> [WORK INSTRUCTIONS]
With the pictures left out, please write out exactly each line from the one containing "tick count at" through the end of the material.

> [RECORDED INFORMATION]
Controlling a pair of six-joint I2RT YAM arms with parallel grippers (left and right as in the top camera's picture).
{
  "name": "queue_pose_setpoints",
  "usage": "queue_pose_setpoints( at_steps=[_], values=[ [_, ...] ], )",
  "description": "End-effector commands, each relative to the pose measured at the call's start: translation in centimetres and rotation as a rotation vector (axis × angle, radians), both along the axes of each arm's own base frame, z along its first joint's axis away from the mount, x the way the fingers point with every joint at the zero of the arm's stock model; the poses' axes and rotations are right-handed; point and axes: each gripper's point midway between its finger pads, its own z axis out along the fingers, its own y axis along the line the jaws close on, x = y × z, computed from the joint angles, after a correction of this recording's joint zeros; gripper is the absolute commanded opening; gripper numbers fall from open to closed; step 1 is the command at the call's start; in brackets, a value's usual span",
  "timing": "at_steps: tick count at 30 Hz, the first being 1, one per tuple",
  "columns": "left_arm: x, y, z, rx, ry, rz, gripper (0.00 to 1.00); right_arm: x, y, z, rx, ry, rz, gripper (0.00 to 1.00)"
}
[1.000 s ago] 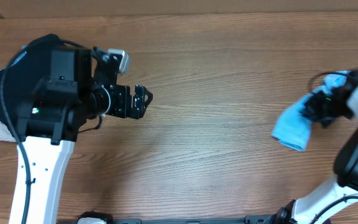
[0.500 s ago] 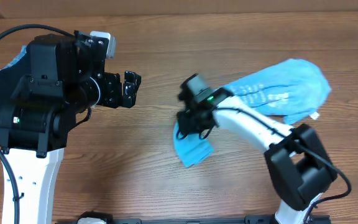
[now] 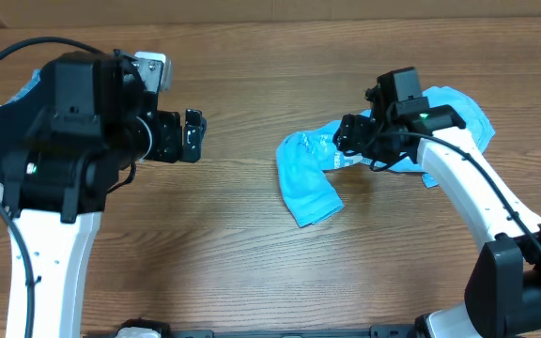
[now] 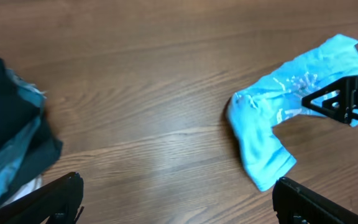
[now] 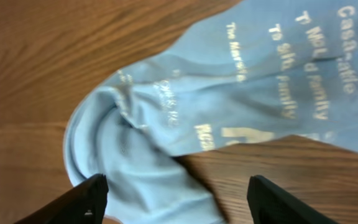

> [WRITTEN REPLY]
  "timing": "at_steps: tick count at 30 Hz, the first being 1, one per tuple",
  "columns": "left_arm: x, y, z, rx, ry, rz, gripper (0.00 to 1.00); right_arm: x, y, z, rx, ry, rz, gripper (0.00 to 1.00)"
}
[1.000 s ago] 
[0.500 s ago] 
[now] 
[now] 
[now] 

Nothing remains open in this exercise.